Additive production has huge undisputed potential for revolutionising the production of the future and at the same time achieving new dimensions for lightweight construction. At present, the aluminium alloys available do not yet fulfil the high demands required for them to be suitable for use in the automotive industry. The requirements include things like crash performance and its effectiveness in different situations.  In addition, current process design, with which primarily highly resistant yet non-ductile material parameters can be produced, has to be considered.

As part of the BMBF-backed "CustoMat_3D" research project, the EDAG Group, together with eight partners, has developed an aluminium alloy for use in the car, which is able to provide both higher strengths and higher elongations at break. The latter is very important, especially in the event of a crash.

In the last 3 years, we have looked at the entire process chain from powder manufacture through simulation to component development. The alloy definition and powder manufacture was done by the Leibniz Institute for Materials Engineering (IWU) and Kymera International. The processing and process development in powder-based laser beam welding (LBM) was carried out at Fraunhofer IAPT, GE Additive and FKM Sintertechnik GmbH. A simulation of the quick cooling of the welded material in the process was explored by Fraunhofer ITWM and MAGMA Giessereitechnologie GmbH. The demonstration of performance was carried out by Mercedes-Benz AG and EDAG Engineering GmbH with the support of Altair Engineering. This integrated approach is intended to make additive production available to mass production processes. The recently discovered alloy can be used to establish car parts that are significantly reduced in weight.

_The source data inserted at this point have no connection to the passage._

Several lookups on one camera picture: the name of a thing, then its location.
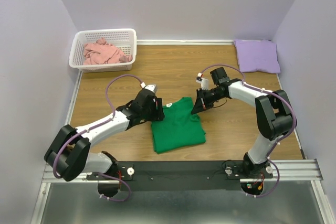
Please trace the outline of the green t-shirt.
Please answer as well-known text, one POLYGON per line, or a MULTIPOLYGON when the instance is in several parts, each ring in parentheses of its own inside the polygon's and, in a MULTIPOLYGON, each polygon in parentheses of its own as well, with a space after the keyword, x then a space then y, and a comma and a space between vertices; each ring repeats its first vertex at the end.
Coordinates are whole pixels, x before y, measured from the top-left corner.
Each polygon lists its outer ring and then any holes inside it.
POLYGON ((179 101, 163 107, 163 121, 151 124, 153 149, 156 153, 206 142, 200 117, 191 113, 193 106, 192 98, 182 97, 179 101))

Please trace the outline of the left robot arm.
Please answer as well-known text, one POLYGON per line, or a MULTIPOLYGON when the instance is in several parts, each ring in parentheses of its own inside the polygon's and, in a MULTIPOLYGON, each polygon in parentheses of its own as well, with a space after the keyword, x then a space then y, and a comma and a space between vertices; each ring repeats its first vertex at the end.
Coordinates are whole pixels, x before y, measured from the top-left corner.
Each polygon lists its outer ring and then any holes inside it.
POLYGON ((90 149, 134 126, 162 121, 162 99, 156 96, 156 91, 156 85, 147 85, 139 91, 135 99, 102 119, 77 128, 63 126, 44 156, 46 163, 52 167, 54 177, 69 182, 81 173, 105 174, 112 170, 116 160, 110 154, 94 154, 90 149))

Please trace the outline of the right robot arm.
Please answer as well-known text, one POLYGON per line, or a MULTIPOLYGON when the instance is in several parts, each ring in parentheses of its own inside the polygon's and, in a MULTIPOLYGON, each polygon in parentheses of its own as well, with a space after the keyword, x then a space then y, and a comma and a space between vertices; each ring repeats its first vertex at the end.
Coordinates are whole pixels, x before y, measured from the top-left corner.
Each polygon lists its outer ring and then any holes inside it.
POLYGON ((197 114, 214 108, 214 103, 221 99, 237 99, 253 106, 259 135, 252 148, 245 153, 241 171, 245 176, 255 175, 266 168, 269 156, 284 138, 297 126, 297 119, 288 96, 284 90, 270 91, 251 86, 244 79, 230 79, 224 65, 218 64, 211 71, 215 85, 208 87, 208 80, 199 72, 196 82, 201 87, 196 90, 196 101, 191 111, 197 114))

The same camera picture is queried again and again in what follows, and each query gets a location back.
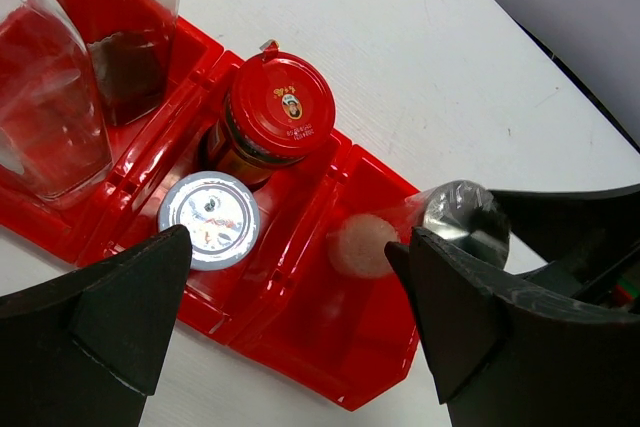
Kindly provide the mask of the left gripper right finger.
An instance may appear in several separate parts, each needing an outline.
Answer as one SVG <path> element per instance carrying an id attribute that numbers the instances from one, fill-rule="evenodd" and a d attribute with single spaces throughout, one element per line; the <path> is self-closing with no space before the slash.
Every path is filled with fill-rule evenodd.
<path id="1" fill-rule="evenodd" d="M 417 228 L 411 303 L 455 426 L 635 426 L 639 318 L 539 287 Z"/>

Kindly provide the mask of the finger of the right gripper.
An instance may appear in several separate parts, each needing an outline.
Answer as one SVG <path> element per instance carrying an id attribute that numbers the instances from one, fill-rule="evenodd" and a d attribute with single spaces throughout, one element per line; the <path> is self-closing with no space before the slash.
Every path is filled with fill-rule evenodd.
<path id="1" fill-rule="evenodd" d="M 639 186 L 603 191 L 495 190 L 511 231 L 545 264 L 519 277 L 566 297 L 602 297 L 639 274 Z"/>
<path id="2" fill-rule="evenodd" d="M 401 242 L 387 242 L 384 254 L 404 290 L 409 292 L 412 289 L 409 246 Z"/>

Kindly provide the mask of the red plastic organizer tray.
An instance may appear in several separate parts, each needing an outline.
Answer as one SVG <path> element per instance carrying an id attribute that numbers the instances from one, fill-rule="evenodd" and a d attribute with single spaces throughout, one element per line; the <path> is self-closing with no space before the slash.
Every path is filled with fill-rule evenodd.
<path id="1" fill-rule="evenodd" d="M 157 232 L 167 191 L 197 167 L 241 59 L 184 19 L 177 22 L 169 89 L 153 113 L 113 127 L 114 167 L 88 198 L 56 211 L 9 176 L 1 222 L 54 256 L 84 267 Z M 340 132 L 256 193 L 256 248 L 218 272 L 194 272 L 179 319 L 353 411 L 407 375 L 418 334 L 394 276 L 338 274 L 326 235 L 344 218 L 404 199 L 413 187 Z"/>

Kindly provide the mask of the clear jar with metal lid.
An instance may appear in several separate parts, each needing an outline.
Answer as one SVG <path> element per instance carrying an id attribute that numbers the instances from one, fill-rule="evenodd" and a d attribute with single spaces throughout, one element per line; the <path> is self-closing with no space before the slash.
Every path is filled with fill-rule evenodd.
<path id="1" fill-rule="evenodd" d="M 418 192 L 383 209 L 346 217 L 327 233 L 333 269 L 348 277 L 379 279 L 392 273 L 384 248 L 408 243 L 422 227 L 500 269 L 510 250 L 511 224 L 494 195 L 469 180 Z"/>

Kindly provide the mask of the small dark spice jar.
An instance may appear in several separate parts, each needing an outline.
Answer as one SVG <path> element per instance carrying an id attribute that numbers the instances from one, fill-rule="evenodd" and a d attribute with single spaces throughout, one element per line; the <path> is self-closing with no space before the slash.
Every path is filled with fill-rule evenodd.
<path id="1" fill-rule="evenodd" d="M 252 192 L 235 177 L 200 171 L 179 180 L 166 193 L 158 229 L 184 226 L 192 244 L 191 268 L 220 271 L 235 266 L 253 250 L 261 227 Z"/>

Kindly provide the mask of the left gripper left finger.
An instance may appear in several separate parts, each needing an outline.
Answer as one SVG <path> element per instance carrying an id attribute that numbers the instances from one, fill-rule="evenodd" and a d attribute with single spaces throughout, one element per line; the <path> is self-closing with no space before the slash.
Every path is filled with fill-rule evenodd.
<path id="1" fill-rule="evenodd" d="M 4 426 L 136 426 L 154 395 L 191 267 L 170 227 L 1 299 Z"/>

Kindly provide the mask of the red-capped brown sauce bottle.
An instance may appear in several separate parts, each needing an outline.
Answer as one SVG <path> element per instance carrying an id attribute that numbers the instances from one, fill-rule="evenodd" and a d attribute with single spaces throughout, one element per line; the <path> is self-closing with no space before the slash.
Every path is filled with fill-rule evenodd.
<path id="1" fill-rule="evenodd" d="M 200 164 L 257 190 L 320 149 L 335 120 L 323 75 L 271 39 L 234 75 L 218 120 L 201 140 Z"/>

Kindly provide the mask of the clear glass oil bottle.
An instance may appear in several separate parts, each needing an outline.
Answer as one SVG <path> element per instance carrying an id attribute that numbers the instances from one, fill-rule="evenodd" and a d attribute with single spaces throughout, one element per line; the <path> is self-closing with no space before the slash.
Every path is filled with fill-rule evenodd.
<path id="1" fill-rule="evenodd" d="M 89 50 L 107 123 L 157 108 L 168 85 L 180 0 L 58 0 Z"/>

In a laboratory phase, various alloys were tested initially. It was possible to try out the most promising alloy successfully on different laser beam welding systems. What is special about the alloy is its versatility: a very wide range of properties can be produced from a single alloy. These properties can be implemented flexibly using a downstream heating treatment. From the material values conveyed, material cards were produced that were used in a structure optimisation with the Altair Opti OptiStruct software to reduce the weight of parts of equal power. What is special here is that the requirements of the additive production process and component alignment can be taken into consideration.

Parts from different areas of the car were selected. It was possible to achieve an effective weight-saving both in the dynamic heavy load-bearing wheel carrier and a complex component with high rigidity requirements from the wheel box area. Some of the savings were over 30% of the expected potential. Based on the additive production process, the part can be adapted to the requirements of the vehicle concerned via a load-level model.

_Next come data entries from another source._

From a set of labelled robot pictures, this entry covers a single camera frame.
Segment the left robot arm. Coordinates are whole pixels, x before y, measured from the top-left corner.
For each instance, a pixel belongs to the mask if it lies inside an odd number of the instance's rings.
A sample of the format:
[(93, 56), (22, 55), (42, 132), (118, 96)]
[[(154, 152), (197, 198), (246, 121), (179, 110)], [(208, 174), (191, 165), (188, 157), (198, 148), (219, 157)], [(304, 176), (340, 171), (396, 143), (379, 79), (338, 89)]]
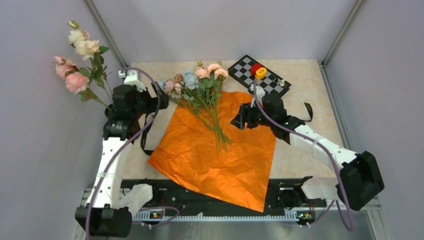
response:
[(139, 91), (135, 85), (122, 84), (112, 91), (112, 104), (105, 109), (107, 121), (103, 126), (102, 153), (95, 182), (84, 206), (75, 211), (75, 220), (90, 237), (125, 238), (131, 231), (133, 215), (130, 203), (120, 200), (121, 183), (126, 160), (134, 141), (153, 123), (142, 115), (156, 116), (168, 107), (169, 98), (157, 82), (151, 84), (156, 97)]

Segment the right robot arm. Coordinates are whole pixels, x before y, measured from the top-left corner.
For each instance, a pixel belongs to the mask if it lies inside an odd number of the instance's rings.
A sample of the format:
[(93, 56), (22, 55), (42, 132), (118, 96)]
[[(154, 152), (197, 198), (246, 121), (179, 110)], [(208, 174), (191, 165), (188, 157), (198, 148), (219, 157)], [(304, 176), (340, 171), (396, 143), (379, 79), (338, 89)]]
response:
[(242, 103), (231, 124), (243, 130), (267, 126), (275, 137), (309, 153), (333, 170), (335, 178), (307, 177), (293, 192), (299, 206), (313, 199), (342, 201), (354, 211), (361, 210), (385, 189), (385, 184), (373, 154), (346, 149), (314, 131), (307, 120), (289, 115), (284, 102), (275, 94), (266, 94), (262, 106)]

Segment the orange paper flower bouquet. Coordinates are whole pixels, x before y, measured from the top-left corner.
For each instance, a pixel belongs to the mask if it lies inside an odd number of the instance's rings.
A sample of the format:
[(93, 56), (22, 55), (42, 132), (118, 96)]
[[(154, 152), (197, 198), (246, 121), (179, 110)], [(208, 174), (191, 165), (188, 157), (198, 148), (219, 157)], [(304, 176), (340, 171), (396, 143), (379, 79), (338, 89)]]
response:
[(227, 145), (233, 143), (224, 133), (219, 120), (222, 88), (228, 77), (229, 73), (221, 61), (208, 66), (198, 61), (195, 70), (189, 68), (169, 80), (158, 82), (170, 100), (195, 115), (214, 132), (218, 153), (227, 151)]

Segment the orange wrapping paper sheet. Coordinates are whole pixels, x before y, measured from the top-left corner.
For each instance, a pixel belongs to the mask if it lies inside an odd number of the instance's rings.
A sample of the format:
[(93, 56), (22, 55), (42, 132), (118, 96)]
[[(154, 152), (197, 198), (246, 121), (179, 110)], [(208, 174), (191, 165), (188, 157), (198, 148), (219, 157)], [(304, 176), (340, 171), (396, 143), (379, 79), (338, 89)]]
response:
[(232, 144), (220, 153), (214, 132), (188, 110), (177, 107), (148, 163), (192, 191), (223, 199), (245, 191), (249, 199), (259, 202), (268, 187), (276, 137), (264, 126), (240, 130), (231, 125), (240, 105), (251, 100), (245, 92), (222, 93), (219, 120)]

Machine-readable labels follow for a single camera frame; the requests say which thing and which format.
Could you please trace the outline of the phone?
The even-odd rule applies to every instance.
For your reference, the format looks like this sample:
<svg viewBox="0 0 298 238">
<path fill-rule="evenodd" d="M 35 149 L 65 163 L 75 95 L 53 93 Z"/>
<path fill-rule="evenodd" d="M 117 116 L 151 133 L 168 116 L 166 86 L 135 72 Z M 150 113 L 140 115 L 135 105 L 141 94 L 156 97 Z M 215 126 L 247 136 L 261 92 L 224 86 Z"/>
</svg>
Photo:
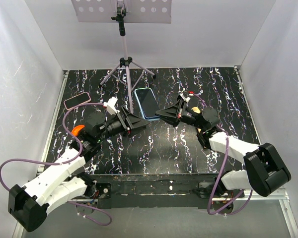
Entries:
<svg viewBox="0 0 298 238">
<path fill-rule="evenodd" d="M 91 101 L 91 97 L 88 92 L 82 92 L 69 99 L 64 100 L 64 106 L 66 110 L 75 108 L 81 104 L 85 104 Z"/>
<path fill-rule="evenodd" d="M 134 90 L 134 95 L 140 108 L 141 115 L 148 121 L 159 120 L 155 113 L 159 111 L 159 106 L 151 88 L 138 88 Z"/>
</svg>

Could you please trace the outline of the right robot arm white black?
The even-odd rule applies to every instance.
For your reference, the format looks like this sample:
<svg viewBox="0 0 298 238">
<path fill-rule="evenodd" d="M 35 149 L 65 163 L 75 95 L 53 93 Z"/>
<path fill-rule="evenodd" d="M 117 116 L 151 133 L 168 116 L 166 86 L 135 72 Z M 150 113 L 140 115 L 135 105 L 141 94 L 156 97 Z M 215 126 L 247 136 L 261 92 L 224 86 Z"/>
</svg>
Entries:
<svg viewBox="0 0 298 238">
<path fill-rule="evenodd" d="M 228 136 L 218 127 L 220 119 L 216 109 L 205 107 L 198 113 L 188 108 L 187 103 L 187 98 L 178 98 L 175 105 L 155 114 L 174 127 L 181 122 L 195 127 L 202 147 L 222 152 L 245 166 L 244 170 L 218 175 L 215 184 L 218 196 L 226 197 L 236 189 L 251 189 L 267 197 L 291 180 L 291 173 L 274 145 L 252 144 Z"/>
</svg>

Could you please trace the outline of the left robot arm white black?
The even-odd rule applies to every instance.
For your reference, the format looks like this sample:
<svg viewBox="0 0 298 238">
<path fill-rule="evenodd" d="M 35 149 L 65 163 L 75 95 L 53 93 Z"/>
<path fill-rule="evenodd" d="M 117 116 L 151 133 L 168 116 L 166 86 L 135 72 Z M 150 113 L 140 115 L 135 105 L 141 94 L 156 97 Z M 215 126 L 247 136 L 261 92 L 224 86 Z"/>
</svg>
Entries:
<svg viewBox="0 0 298 238">
<path fill-rule="evenodd" d="M 8 212 L 28 232 L 39 228 L 64 203 L 79 196 L 91 198 L 96 193 L 96 181 L 91 176 L 84 172 L 72 174 L 100 151 L 102 141 L 117 134 L 132 137 L 149 124 L 124 107 L 105 107 L 108 117 L 102 112 L 91 113 L 72 130 L 75 140 L 54 165 L 25 185 L 16 184 L 9 190 Z"/>
</svg>

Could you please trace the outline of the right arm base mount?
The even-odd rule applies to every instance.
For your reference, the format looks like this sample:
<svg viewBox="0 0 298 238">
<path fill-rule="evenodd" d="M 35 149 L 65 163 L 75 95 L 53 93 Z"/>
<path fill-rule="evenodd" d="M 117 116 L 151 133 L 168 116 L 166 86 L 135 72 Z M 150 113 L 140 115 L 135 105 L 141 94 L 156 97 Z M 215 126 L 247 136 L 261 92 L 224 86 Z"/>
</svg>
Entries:
<svg viewBox="0 0 298 238">
<path fill-rule="evenodd" d="M 190 194 L 197 195 L 199 198 L 210 198 L 215 182 L 199 182 L 189 190 Z M 229 201 L 237 197 L 241 190 L 227 190 L 223 185 L 217 185 L 213 198 L 218 198 L 223 201 Z"/>
</svg>

In addition, hybrid processes like laser deposition welding and bonding techniques were examined with the recently developed material. In the simulation, it was possible to channel the processes on the microscopic levels of a powder via representative elements in the macroscopic simulation of the part. In this way, a significantly shorter computing time is possible. As a result, residual stresses and delays can be made visible and minimised before production.

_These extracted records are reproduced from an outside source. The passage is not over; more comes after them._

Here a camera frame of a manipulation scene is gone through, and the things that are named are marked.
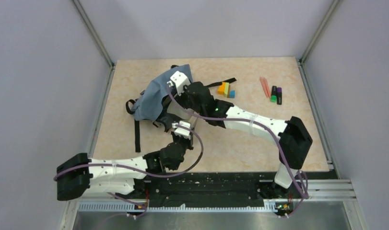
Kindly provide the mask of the blue student backpack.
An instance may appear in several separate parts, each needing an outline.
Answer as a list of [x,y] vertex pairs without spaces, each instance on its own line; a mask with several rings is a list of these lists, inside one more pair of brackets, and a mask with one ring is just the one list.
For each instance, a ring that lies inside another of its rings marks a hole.
[[151,80],[146,89],[140,93],[139,98],[130,99],[125,104],[127,113],[133,115],[134,119],[136,152],[141,151],[140,121],[159,122],[168,131],[173,122],[183,119],[182,116],[167,111],[171,100],[169,95],[173,96],[176,93],[175,89],[167,90],[167,82],[176,71],[183,72],[191,81],[191,84],[184,88],[183,93],[191,100],[193,111],[201,115],[210,125],[224,127],[222,119],[226,117],[226,112],[233,104],[215,99],[210,93],[210,88],[219,87],[222,82],[234,83],[236,78],[204,85],[194,81],[189,64],[172,65],[169,70]]

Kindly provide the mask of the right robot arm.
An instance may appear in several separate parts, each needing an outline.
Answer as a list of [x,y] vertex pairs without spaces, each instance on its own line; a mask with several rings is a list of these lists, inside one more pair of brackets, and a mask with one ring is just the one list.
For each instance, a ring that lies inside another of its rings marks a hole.
[[[289,120],[267,118],[248,112],[228,101],[215,99],[201,82],[187,84],[167,83],[166,90],[179,109],[208,124],[239,130],[274,143],[279,151],[280,166],[274,177],[272,191],[277,197],[286,197],[296,184],[296,176],[305,162],[313,143],[303,121],[295,116]],[[172,91],[183,97],[182,102]]]

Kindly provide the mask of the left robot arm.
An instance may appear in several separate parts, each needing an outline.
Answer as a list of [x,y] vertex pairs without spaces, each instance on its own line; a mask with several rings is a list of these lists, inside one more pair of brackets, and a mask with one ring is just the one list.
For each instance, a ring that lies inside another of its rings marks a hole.
[[74,155],[56,169],[57,200],[107,193],[141,197],[146,176],[167,178],[166,172],[176,171],[186,151],[193,149],[192,130],[177,128],[171,135],[173,141],[164,148],[135,158],[98,160],[87,153]]

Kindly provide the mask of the coloured sticky note stack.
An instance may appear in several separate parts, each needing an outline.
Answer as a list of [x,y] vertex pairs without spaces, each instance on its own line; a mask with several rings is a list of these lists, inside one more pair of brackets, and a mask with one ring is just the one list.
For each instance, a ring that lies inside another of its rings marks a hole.
[[231,90],[231,83],[222,82],[222,84],[217,89],[218,95],[223,95],[226,98],[235,98],[235,90]]

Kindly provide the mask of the green highlighter marker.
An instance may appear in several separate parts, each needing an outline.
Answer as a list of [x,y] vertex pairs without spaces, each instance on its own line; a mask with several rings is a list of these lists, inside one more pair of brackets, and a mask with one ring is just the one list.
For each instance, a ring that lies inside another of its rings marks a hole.
[[275,103],[277,101],[277,86],[273,85],[271,88],[271,102]]

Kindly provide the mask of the purple highlighter marker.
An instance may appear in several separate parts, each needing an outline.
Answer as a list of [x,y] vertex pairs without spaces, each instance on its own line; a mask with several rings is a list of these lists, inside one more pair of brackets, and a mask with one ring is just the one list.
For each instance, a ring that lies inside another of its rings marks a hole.
[[276,97],[277,97],[277,100],[276,100],[277,104],[282,105],[283,96],[282,96],[282,88],[281,87],[277,87]]

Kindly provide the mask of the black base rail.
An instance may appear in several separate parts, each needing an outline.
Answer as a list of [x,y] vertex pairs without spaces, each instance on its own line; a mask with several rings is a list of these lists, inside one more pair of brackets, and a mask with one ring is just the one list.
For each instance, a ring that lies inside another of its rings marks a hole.
[[274,185],[273,172],[195,172],[171,178],[135,180],[126,197],[147,199],[150,207],[262,207],[269,199],[301,198],[294,185]]

The newly developed alloy will be available officially in a few months under the brand name CustAlloy®. The project partners are already drawing a very positive conclusion. Due to the wide-ranging application as well as the corrosion-proofing already carried out, bonding technology and the many other requirements of the automotive industry, the alloy is destined for its first use in mass production. We were able to achieve all the project goals and the new alloy, its production process and the tested simulation methods have given experts effective tools to reduce car weight and the ability to use 3D print technology in mass production.